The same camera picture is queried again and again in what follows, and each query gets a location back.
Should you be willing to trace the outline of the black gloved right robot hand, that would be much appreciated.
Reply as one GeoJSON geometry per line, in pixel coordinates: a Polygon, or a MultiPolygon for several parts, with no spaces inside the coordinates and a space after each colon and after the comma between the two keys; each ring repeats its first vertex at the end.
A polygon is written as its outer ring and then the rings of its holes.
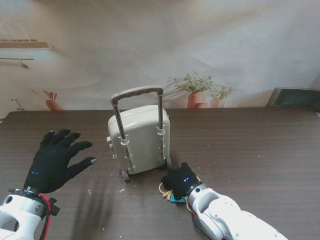
{"type": "Polygon", "coordinates": [[[161,178],[161,183],[166,190],[172,190],[176,200],[188,197],[191,192],[202,182],[186,162],[178,168],[170,168],[161,178]]]}

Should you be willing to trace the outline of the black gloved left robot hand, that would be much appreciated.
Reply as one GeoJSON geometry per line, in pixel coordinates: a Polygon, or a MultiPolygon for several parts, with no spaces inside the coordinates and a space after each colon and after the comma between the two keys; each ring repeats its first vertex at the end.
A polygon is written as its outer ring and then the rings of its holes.
{"type": "Polygon", "coordinates": [[[90,141],[76,142],[80,136],[79,132],[71,132],[70,129],[61,129],[57,133],[54,131],[46,133],[33,158],[23,190],[36,194],[53,193],[95,164],[97,161],[95,157],[86,157],[69,166],[73,157],[93,145],[90,141]]]}

----------------

* Try it: Set down every entry word for word, but omit the pictures.

* Answer box:
The same camera picture is queried again and again in what follows, and each query gets a location back.
Should you be willing to trace the outline of the black gloved right robot hand, that would be much appreciated.
Reply as one GeoJSON geometry per line, in pixel coordinates: a Polygon, or a MultiPolygon for several parts, with no spaces inside the coordinates and a space after each colon and after the comma between the two keys; each ring repeats its first vertex at the end.
A polygon is written as its outer ring and then the rings of its holes.
{"type": "Polygon", "coordinates": [[[161,178],[161,183],[166,190],[172,190],[176,200],[188,197],[191,192],[202,182],[186,162],[178,168],[170,168],[161,178]]]}

Should you be willing to trace the outline of the black gloved left robot hand, that would be much appreciated.
Reply as one GeoJSON geometry per line, in pixel coordinates: a Polygon, or a MultiPolygon for several parts, with no spaces inside the coordinates and a space after each colon and after the comma between the two keys; each ring repeats its first vertex at the end.
A polygon is written as its outer ring and then the rings of its holes.
{"type": "Polygon", "coordinates": [[[90,141],[76,142],[80,136],[79,132],[71,132],[70,129],[61,129],[57,133],[54,131],[46,133],[33,158],[23,190],[36,194],[53,193],[95,164],[97,161],[95,157],[86,157],[69,166],[73,157],[93,145],[90,141]]]}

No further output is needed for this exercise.